The Committee strongly recommends that;

“The Drugs and Cosmetics Act, 1940, and the Drugs Rules, 1945, be enforced rigorously across the country to eliminate the menace of spurious and adulterated drugs. The Department of Pharmaceuticals must work in close coordination with the Ministry of Health and Family Welfare to ensure strict monitoring, timely inspections, and swift punitive action against violators.

The committee further suggested that:

"The guidelines issued by the Central Drugs Standard Control Organization (CDSCO) on Good Distribution Practices (GDP) released on 4th April 2024 be made legally enforceable. This will strengthen the quality standards across the pharmaceutical industry by ensuring proper handling, storage, and tracking of drugs throughout the supply chain."

Additionally, the committee recommended that the Department conduct a comprehensive review of regulatory enforcement, considering the number of inspections conducted, violations detected, actions taken against non-compliant manufacturers, additional measures planned to strengthen enforcement mechanisms.

Alarming Data on Spurious and Substandard Drugs

The committee’s concerns are backed by data revealing widespread violations in drug quality standards. It highlighted that out of 4,57,910 drug samples tested, a shocking 13,735 samples were found not of standard quality, while 1,547 samples were declared spurious or adulterated. The low number of legal actions and arrests relative to these violations was a key point of criticism:

"Further, 2,516 prosecutions were initiated for the manufacture, sale, and distribution of spurious/adulterated drugs, leading to the arrest of 1,228 persons during the period 2019-20 to 2023-24."

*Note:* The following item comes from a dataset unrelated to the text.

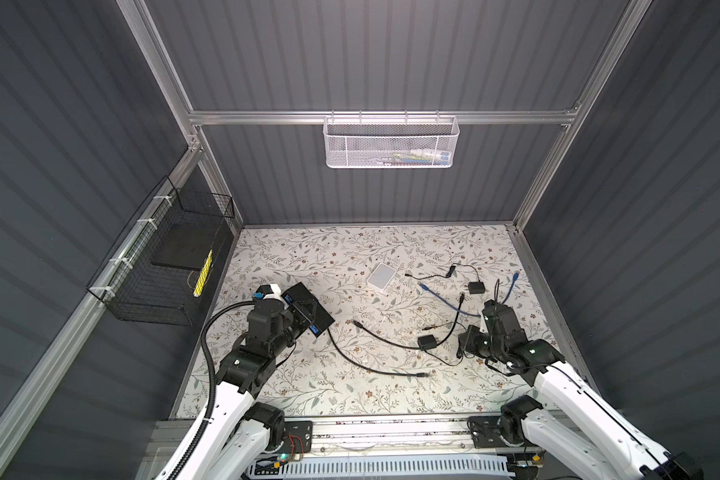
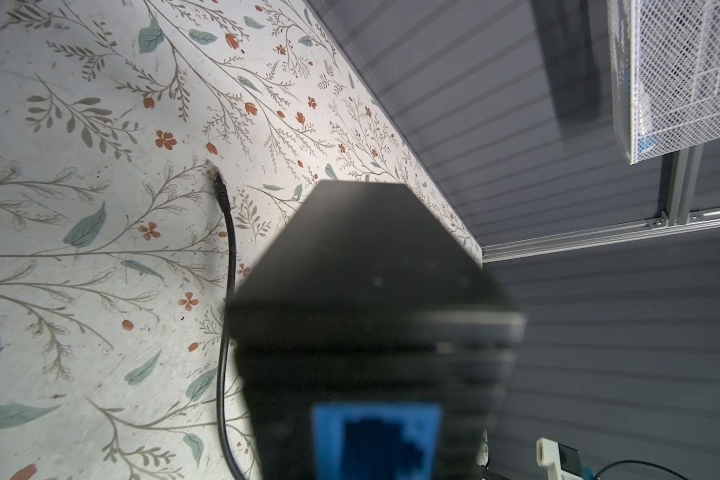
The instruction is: Insert the plug into the switch port
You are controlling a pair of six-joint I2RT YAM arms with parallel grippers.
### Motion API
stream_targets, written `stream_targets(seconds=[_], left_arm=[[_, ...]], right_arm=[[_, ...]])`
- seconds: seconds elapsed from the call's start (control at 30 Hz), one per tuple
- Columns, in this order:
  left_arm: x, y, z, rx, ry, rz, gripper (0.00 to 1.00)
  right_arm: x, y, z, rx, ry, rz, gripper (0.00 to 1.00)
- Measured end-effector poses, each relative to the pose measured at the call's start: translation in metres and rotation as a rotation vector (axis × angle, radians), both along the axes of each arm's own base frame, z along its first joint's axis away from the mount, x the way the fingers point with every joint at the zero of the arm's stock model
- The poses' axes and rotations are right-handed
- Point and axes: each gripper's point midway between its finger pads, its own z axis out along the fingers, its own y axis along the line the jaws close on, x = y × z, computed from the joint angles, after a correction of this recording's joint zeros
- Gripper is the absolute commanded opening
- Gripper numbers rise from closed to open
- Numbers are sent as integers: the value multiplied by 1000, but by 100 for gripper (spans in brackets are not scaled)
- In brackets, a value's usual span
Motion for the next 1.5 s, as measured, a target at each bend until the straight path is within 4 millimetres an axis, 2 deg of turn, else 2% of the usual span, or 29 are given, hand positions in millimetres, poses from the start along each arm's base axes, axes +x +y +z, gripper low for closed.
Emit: stream_targets(seconds=[0.17, 0.43, 0.53, 0.57, 0.83, 1.07, 1.17, 1.33, 1.5], left_arm=[[1, -1, -4, 11, 12, -8, 0], [4, -2, 0, 5, -8, -9, 0], [4, -3, 1, 4, -9, -9, 0], [4, -3, 1, 4, -10, -9, 0], [8, -6, -3, 2, 0, -21, 0], [6, -10, -3, -10, 9, -43, 0], [6, -11, -3, -13, 11, -46, 0], [5, -11, -3, -15, 10, -48, 0], [4, -11, -1, -17, 5, -48, 0]], right_arm=[[-9, -18, -25, -6, 69, -108, 17], [-14, -32, -39, 13, 117, -220, 23], [-19, -34, -47, 18, 139, -241, 34], [-21, -35, -49, 20, 147, -247, 34], [-22, -32, -47, 24, 150, -218, 40], [9, -11, -8, -25, 112, -13, 41], [27, 4, -1, -84, 140, 117, 40], [46, 19, -10, -176, 197, 277, 40], [52, 20, -22, -246, 238, 354, 41]])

The committee expressed deep concern over these figures, stating that they expose the alarming prevalence of substandard drugs. It noted that while the detection of spurious drugs is a serious issue, the low number of prosecutions and arrests is equally troubling.

"The Committee is deeply perturbed by these figures, which expose the alarming prevalence of spurious and substandard drugs in the market. While the detection of non-standard and spurious drugs is a serious concern in itself, the Committee finds it equally disturbing that the number of prosecutions and arrests is disproportionately low compared to the number of substandard and spurious drug samples identified. This indicates weak enforcement, inadequate punitive action, and possible lapses in regulatory oversight, which ultimately compromise public health and safety."

Stronger Legal Action and Industry-Wide Crackdown

The committee has called for urgent legal action against those responsible for the manufacture and sale of counterfeit drugs. It stressed:

“Mere identification of spurious drugs is not enough—strict legal action must follow, including swift prosecutions, stricter penalties, and immediate shutdowns of non-compliant manufacturers. The current level of enforcement is grossly insufficient, and much stronger efforts are needed by the Department of Pharmaceuticals and the Ministry of Health and Family Welfare to eliminate the production and distribution of counterfeit and adulterated drugs.”

Additionally, it recommended the Department of Pharmaceuticals and the Ministry of Health and Family Welfare to take concrete steps to;

1. Enhance surveillance and inspections across all manufacturing units, particularly in high-risk regions. 2. Expedite legal proceedings and ensure maximum penalties for those involved in the production and distribution of spurious drugs. 3. Increase inter-agency coordination, including collaboration with law enforcement agencies, to dismantle networks engaged in counterfeit drug production. 4. Strengthen penalties under the Drugs and Cosmetics Act to serve as a deterrent against the manufacture and sale of substandard drugs. 5. Launch a national awareness campaign to educate consumers and healthcare professionals about identifying counterfeit medicines and reporting violations.

The Committee further demanded,

“To be apprised of the specific measures taken to strengthen enforcement and regulatory oversight in this regard.”